Arbeitgeber können generell verlangen, dass ein Arbeitnehmer schon für den ersten Krankheitstag ein Attest vorlegt. Eine arbeitsvertragliche Regelung, die ein Attest ab dem dritten Tag vorgibt, steht dem nicht entgegen, wie das Landesarbeitsgericht (LAG) München in einem am Montag, 13.05.2019, veröffentlichten Urteil entschied (AZ: 4 Sa 514/18).

Es wies damit einen Lagerarbeiter aus dem Raum München ab. Nach seinem Arbeitsvertrag musste er spätestens am dritten Tag einer Erkrankung eine ärztliche Arbeitsunfähigkeitsbescheinigung vorlegen. Weiter heißt es dort aber: „Der Arbeitgeber ist berechtigt, die Vorlage der ärztlichen Bescheinigung früher zu verlangen.“

Der Lagerarbeiter war 2016 häufig krank, darunter drei einzelne Tage, für die er keine ärztliche Bescheinigung vorlegte. Der Arbeitgeber forderte ihn daraufhin schriftlich auf, künftig bereits ab dem ersten Tag ein Attest einzureichen. Weil der Lagerarbeiter sich daran nicht hielt, erteilte der Arbeitgeber zunächst eine Ermahnung und dann eine Abmahnung.

Mit seiner Klage verlangte der Arbeiter, die Abmahnung aus der Personalakte zu entfernen. Laut Arbeitsvertrag müsse er erst am dritten Krankheitstag ein Attest vorlegen. Dies weiche schon um einen Tag von der gesetzlichen Grundregel ab. Daher dürfe der Arbeitgeber die arbeitsvertragliche Regelung nicht nochmals zu seinen Gunsten beschränken.

Dem folgte das LAG München nicht. Es sei nichts dafür ersichtlich, dass die Arbeitsvertragsklausel das Recht des Arbeitgebers beschränken solle, ein Attest auch schon ab dem ersten Krankheitstag zu verlangen. Es gebe auch keinen Grund, warum der Arbeitgeber auf dieses gesetzliche Recht verzichten sollte, betonte das LAG in seinem jetzt schriftlich veröffentlichten Urteil vom 13.12.2018.

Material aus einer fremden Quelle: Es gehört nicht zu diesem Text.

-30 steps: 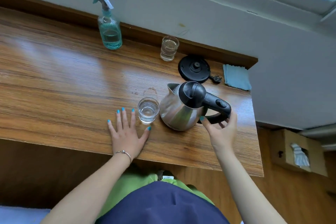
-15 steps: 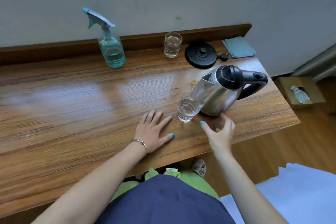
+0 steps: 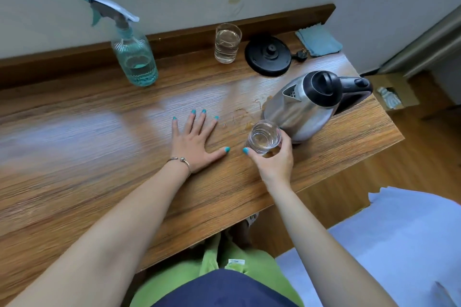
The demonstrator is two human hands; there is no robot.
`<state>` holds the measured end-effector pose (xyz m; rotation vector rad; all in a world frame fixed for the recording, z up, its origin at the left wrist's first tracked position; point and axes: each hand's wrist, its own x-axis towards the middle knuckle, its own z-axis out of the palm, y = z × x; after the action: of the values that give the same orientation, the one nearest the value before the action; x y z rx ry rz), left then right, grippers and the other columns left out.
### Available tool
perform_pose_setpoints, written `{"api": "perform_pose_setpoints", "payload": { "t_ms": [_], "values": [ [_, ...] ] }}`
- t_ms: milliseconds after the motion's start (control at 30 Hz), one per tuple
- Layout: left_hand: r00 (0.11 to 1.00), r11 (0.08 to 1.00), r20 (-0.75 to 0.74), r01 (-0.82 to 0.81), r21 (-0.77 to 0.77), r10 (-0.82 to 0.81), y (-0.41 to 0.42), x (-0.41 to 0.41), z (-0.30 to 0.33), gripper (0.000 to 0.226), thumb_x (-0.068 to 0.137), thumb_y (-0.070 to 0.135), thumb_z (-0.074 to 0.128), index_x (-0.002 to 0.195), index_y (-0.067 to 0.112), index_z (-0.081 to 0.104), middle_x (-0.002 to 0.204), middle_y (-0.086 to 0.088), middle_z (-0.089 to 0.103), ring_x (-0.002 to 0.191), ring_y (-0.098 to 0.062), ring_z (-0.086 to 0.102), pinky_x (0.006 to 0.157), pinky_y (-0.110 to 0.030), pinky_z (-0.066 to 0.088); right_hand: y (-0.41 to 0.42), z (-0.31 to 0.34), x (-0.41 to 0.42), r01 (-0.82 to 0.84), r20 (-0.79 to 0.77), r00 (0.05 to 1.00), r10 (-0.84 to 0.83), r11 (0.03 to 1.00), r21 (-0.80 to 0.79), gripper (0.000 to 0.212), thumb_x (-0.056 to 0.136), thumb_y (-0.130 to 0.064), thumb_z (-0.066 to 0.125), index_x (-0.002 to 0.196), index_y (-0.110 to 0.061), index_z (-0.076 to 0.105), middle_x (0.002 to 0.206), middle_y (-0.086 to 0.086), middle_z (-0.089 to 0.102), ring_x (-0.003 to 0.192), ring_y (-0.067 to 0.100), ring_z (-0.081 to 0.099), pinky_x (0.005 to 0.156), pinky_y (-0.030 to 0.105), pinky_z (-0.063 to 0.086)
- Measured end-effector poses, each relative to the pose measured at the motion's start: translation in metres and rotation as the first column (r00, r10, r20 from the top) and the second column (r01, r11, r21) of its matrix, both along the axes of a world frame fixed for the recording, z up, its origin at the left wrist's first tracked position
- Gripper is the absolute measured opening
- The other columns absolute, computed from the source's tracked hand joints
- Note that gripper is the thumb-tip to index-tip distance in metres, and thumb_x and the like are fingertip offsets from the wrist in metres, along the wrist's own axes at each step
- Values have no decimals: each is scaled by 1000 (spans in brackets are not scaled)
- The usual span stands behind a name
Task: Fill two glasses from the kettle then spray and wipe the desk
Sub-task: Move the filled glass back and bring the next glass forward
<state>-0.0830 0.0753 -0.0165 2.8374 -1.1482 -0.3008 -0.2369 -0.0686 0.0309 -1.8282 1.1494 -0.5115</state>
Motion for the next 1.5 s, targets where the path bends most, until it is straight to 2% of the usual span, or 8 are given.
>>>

Nach früherer Rechtsprechung des Bundesarbeitsgerichts (BAG) in Erfurt muss ein Arbeitgeber es nicht begründen, wenn er ein Attest schon ab dem ersten Krankheitstag verlangt (Urteil vom 14.11.2012, AZ: 5 AZR 886/11). Soll dies für alle Arbeitnehmer oder zumindest für eine feste Gruppe gelten, muss er allerdings den Betriebsrat beteiligen (BAG-Beschluss vom 25.01.2000, AZ: 1 ABR 3/99).

In dem nun vom LAG München entschiedenen Fall war der Betriebsrat nicht beteiligt worden, ein „kollektiver Bezug“ sei aber auch nicht erkennbar, so das LAG.